3) The best argument against oracle packages is that based on experience and research on the Ask Tom site, one can't update a package without taking it off line. This is unacceptable. With SQL Server, we can update stored procedures on the fly, without interrupting production operation.

I understand the frustration of this statement, but I would not call id "unacceptable". In a true production environment, changes should never be tested in production. Updates should be moved from a test environment to production in a scheduled and orderly manner. In a 24/7 system, then redundant production environment should handle down time while servers are updated. Not only does the package have to be taken off line, but the new package, if not compiled, will fail when placed back on line. There is a DBA element required for Oracle databases. However, I do miss the Oracle packages.


Solution:6

One additional feature of packages that was not mentioned is the ability to 'wrap' the body. The header is always public and can be viewed by anyone with permissions to execute the package. But that also allows them to view the code in the body. You can wrap the body, encrypting it, and prevent anyone from seeing what the code is actually doing. Its a nice feature where security is a big issue.


Solution:7

1) Like people have said, Schema's are a more logical and ANSI compliant way to organize database tables and procedures.

2) Software engineering best practices are that we should never make a change directly on any server.
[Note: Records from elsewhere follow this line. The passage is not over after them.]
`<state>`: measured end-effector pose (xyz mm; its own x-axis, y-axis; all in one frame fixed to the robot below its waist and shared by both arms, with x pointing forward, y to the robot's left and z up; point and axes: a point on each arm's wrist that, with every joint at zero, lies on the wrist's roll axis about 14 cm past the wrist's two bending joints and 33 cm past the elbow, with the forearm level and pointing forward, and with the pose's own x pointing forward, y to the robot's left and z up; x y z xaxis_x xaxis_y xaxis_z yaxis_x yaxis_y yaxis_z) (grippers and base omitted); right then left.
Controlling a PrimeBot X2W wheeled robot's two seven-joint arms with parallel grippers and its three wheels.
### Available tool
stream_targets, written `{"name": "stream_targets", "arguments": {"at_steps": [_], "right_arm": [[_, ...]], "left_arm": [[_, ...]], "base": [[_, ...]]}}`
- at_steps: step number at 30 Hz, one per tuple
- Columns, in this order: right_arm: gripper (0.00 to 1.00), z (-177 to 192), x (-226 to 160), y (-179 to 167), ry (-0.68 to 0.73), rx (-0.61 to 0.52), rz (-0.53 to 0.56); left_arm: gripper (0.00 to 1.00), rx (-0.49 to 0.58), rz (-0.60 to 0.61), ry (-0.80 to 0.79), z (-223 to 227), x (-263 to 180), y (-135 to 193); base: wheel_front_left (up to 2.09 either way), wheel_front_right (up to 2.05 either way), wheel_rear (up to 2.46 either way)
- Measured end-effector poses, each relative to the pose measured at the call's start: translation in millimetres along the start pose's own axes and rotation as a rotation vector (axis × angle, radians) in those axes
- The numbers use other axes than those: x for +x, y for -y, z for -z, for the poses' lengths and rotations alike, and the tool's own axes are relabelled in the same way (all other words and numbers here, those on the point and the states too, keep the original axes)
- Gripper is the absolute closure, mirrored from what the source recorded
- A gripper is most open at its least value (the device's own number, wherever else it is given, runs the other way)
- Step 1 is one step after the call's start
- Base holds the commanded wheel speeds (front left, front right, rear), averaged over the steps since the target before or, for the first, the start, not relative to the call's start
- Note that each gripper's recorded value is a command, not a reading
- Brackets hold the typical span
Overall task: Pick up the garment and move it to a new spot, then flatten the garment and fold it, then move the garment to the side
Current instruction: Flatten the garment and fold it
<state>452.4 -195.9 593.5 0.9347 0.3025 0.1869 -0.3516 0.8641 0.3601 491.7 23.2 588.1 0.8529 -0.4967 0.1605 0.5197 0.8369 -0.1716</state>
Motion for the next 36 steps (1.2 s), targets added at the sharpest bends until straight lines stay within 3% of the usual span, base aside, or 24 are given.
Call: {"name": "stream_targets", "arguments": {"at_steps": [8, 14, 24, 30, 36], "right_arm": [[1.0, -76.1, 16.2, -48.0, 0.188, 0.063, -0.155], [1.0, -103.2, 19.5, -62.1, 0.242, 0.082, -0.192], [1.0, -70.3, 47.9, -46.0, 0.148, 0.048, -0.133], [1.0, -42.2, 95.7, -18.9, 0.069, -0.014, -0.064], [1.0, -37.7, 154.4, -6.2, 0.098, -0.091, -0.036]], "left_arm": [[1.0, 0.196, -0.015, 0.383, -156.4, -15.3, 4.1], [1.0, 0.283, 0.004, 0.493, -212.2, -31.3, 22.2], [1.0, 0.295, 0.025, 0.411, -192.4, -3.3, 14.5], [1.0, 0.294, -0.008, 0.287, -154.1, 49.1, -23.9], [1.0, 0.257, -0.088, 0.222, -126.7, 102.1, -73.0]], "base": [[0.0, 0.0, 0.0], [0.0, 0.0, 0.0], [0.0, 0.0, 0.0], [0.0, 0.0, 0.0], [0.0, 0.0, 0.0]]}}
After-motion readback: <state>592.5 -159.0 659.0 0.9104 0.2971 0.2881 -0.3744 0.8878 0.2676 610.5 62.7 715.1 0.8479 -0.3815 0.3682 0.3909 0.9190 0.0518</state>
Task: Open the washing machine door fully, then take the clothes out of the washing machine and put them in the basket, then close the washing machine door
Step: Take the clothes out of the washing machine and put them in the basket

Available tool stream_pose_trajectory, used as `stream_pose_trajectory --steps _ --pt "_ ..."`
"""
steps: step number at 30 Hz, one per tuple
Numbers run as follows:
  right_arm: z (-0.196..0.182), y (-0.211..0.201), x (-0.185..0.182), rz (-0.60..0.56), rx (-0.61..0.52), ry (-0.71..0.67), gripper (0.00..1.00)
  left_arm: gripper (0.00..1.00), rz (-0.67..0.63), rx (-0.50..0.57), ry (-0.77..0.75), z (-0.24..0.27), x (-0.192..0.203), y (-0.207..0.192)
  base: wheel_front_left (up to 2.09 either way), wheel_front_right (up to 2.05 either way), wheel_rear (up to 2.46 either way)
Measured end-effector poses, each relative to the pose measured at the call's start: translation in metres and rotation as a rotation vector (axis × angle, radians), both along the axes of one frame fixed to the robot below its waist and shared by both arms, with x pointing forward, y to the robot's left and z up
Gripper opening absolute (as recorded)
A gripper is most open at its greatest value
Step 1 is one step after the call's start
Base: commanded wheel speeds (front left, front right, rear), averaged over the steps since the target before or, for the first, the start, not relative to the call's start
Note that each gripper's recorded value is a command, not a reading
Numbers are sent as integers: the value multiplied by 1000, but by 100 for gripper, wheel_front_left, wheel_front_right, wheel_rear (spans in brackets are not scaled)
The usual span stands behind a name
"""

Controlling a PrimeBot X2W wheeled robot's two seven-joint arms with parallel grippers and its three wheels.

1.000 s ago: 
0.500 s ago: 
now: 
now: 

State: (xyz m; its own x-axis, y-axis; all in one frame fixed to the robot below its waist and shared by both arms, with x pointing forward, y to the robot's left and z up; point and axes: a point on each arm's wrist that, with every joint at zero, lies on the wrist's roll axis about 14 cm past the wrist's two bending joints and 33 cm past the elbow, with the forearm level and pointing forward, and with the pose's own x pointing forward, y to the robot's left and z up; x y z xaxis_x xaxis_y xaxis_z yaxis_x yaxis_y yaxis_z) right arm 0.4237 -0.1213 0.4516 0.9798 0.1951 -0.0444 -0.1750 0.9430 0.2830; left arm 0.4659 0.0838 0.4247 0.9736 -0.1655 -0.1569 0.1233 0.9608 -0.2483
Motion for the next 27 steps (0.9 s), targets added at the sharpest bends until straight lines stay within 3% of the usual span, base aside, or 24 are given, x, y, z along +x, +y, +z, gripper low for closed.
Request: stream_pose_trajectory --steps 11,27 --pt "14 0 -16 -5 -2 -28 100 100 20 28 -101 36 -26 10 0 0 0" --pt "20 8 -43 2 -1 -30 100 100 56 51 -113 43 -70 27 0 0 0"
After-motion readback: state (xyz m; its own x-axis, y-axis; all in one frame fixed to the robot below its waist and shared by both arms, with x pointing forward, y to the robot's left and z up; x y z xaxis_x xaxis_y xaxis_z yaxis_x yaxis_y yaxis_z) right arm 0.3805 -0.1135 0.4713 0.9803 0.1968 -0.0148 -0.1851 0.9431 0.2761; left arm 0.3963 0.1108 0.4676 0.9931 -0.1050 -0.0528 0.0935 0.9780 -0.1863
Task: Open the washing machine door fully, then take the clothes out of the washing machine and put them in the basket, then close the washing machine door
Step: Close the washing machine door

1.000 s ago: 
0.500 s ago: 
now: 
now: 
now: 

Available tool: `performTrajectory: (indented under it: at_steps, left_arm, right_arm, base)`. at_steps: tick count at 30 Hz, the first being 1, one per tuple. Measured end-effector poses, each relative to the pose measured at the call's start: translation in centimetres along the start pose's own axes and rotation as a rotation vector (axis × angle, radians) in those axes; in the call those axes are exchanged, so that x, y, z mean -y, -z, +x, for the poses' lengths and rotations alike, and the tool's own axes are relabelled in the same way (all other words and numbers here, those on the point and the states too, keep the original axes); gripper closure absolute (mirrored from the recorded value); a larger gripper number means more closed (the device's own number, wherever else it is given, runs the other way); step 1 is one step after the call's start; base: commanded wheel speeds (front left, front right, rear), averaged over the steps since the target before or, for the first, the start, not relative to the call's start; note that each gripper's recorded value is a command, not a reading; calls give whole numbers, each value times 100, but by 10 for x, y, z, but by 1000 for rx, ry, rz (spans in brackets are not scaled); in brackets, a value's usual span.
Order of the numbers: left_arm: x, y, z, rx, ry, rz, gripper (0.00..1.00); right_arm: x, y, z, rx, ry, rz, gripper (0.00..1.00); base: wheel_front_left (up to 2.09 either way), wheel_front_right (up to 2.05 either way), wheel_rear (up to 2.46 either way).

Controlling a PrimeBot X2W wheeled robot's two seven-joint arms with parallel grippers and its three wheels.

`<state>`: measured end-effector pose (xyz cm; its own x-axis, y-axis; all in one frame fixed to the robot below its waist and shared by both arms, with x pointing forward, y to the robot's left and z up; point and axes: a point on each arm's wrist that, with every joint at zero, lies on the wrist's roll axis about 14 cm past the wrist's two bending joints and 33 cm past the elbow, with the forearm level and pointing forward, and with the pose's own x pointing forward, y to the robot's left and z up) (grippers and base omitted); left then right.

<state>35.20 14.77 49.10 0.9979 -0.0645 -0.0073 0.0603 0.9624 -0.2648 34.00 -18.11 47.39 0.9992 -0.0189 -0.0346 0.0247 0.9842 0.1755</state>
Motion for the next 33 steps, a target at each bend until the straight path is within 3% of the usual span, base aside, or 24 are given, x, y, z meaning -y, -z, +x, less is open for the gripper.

Since all database sprocs are scripted and under configuration control, we can arrange those scripts into any folder structure we want.

3) The best argument against oracle packages is that based on experience and research on the Ask Tom site, one can't update a package without taking it off line. This is unacceptable. With SQL Server, we can update stored procedures on the fly, without interrupting production operation.

Update: WeMartin, you say "In a true production environment, changes should never be tested in production. Updates should be moved from a test environment to production in a scheduled and orderly manner. In a 24/7 system, then redundant production environment should handle down time while servers are updated".

I'm not at all implying that ANY changes are tested in production. Even if Changes are tested on 9 lower develop environments, these now completely and thoroughly tested changes will need to be deployed to the production server. At that point, using Oracle packages, the production server has to be brought down in all cases, even for minor sproc changes.


Solution:8

I would thank my lucky stars that SQL Server doesn't have packages. Oracle packages suck.

Hmm, we need a way to take all these procedures and put them in one place. I know! Let's make developers create and maintain two files for each package. They will love us forever!

As long as MS never implements packages like Oracle did, it'll be a win in my book.

EDIT for commenters:

Oracle Packages are simply a way to organize your stored procedures into, well, packages so that you don't have 100 stored procedures sitting around, but maybe 5 packages. They're not stackable like packages in Java or C# code. All packages are at the same level.

A package requires two files: the headers file and the body file. This creates frustration when adding new procedures to an existing package, because you cannot add the body without adding the header, even though it contains the exact same information as is in the body.

For example, here is a snippet from the header file of one of my packages:

    PROCEDURE bulk_approve_events  (      i_last_updated_by IN VARCHAR2,      o_event OUT NUMBER  );  

And here's the corresponding procedure in the body:

    PROCEDURE bulk_approve_events  (      i_last_updated_by IN VARCHAR2,      o_event OUT NUMBER  ) IS  ...  BEGIN  ...  END;  

No difference. The header file is useless and is simply another hurdle for the developer to step over when developing with packages. On my project, we have a convention that all the commented documentation for each procedure goes in the header, along with the details of when it was added and by whom, but that could just as easily be included in the body.